▼▼▼
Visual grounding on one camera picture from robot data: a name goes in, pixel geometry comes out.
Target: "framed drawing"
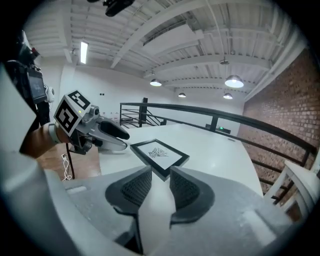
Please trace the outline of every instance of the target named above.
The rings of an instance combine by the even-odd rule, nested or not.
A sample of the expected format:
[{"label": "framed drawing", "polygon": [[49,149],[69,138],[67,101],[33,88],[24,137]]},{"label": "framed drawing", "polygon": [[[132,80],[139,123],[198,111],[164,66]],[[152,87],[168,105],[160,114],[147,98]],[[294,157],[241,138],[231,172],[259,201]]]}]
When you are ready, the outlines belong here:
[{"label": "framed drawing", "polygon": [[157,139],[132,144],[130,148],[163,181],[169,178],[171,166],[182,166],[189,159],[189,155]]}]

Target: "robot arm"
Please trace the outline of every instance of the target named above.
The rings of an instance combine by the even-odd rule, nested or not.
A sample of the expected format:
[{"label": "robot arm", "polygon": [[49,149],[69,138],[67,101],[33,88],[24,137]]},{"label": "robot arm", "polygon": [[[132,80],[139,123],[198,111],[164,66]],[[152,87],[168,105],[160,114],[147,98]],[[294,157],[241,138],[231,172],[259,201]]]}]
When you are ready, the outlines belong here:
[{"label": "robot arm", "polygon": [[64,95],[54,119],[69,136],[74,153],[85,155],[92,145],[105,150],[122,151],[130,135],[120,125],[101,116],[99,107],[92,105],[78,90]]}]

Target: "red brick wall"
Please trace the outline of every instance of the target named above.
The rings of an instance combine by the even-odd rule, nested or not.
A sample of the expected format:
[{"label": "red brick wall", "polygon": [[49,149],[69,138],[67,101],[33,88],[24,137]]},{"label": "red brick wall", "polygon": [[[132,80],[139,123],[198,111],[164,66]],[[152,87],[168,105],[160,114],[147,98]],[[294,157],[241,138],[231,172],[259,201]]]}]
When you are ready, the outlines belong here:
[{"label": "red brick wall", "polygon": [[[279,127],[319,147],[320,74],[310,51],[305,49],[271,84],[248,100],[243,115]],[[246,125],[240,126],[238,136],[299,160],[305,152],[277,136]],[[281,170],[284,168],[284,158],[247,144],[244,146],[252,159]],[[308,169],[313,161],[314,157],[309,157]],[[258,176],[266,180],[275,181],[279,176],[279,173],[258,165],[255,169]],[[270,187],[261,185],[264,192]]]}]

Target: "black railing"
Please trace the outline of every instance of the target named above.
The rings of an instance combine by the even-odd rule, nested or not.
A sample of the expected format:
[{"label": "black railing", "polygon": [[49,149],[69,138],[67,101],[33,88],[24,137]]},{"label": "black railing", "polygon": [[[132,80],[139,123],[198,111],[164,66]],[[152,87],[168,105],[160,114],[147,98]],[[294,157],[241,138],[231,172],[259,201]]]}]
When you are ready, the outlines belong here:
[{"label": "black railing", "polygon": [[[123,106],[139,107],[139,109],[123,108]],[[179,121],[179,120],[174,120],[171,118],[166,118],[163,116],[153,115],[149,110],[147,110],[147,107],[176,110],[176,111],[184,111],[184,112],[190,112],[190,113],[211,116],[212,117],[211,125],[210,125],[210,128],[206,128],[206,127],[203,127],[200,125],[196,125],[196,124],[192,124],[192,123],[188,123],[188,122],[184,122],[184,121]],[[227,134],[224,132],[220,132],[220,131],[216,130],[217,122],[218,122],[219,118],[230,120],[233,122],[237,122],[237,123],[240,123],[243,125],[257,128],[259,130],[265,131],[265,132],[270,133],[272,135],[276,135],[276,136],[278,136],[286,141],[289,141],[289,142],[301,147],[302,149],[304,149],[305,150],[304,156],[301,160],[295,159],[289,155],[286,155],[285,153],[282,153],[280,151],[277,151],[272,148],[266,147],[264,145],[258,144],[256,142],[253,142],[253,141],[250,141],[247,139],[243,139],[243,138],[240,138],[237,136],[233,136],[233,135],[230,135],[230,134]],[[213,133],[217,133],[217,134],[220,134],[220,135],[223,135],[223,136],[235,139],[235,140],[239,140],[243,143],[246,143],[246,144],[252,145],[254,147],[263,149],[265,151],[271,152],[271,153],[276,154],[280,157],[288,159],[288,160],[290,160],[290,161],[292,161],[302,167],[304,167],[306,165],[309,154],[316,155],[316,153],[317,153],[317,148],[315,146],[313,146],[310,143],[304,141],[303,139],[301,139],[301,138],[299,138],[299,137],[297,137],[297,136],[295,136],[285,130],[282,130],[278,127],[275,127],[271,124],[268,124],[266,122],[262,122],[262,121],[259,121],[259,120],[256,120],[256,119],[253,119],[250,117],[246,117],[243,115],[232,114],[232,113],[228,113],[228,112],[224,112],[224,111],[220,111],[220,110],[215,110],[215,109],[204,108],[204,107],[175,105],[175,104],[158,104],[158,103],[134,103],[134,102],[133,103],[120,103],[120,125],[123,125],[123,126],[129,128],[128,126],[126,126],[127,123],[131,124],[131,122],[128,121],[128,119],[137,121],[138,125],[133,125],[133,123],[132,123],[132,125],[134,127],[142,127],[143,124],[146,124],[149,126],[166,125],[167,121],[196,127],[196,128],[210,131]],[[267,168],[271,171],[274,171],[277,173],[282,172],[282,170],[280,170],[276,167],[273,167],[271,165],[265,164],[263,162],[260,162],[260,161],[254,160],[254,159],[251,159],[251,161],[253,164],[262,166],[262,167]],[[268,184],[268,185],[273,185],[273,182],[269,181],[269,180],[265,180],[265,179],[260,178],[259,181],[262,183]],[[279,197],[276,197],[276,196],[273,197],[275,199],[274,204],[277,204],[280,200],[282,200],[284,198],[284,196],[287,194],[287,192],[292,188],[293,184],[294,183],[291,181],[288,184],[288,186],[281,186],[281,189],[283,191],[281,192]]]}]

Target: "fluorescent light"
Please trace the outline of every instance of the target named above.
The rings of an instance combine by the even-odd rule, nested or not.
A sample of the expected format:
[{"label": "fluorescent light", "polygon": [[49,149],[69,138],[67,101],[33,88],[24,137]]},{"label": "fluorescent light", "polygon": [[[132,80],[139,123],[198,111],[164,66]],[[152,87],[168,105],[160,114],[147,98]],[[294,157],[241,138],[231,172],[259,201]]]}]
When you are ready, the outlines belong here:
▲▲▲
Requirement:
With "fluorescent" as the string to look for, count the matching lines in the entries above and report only the number.

Solution for this exercise:
2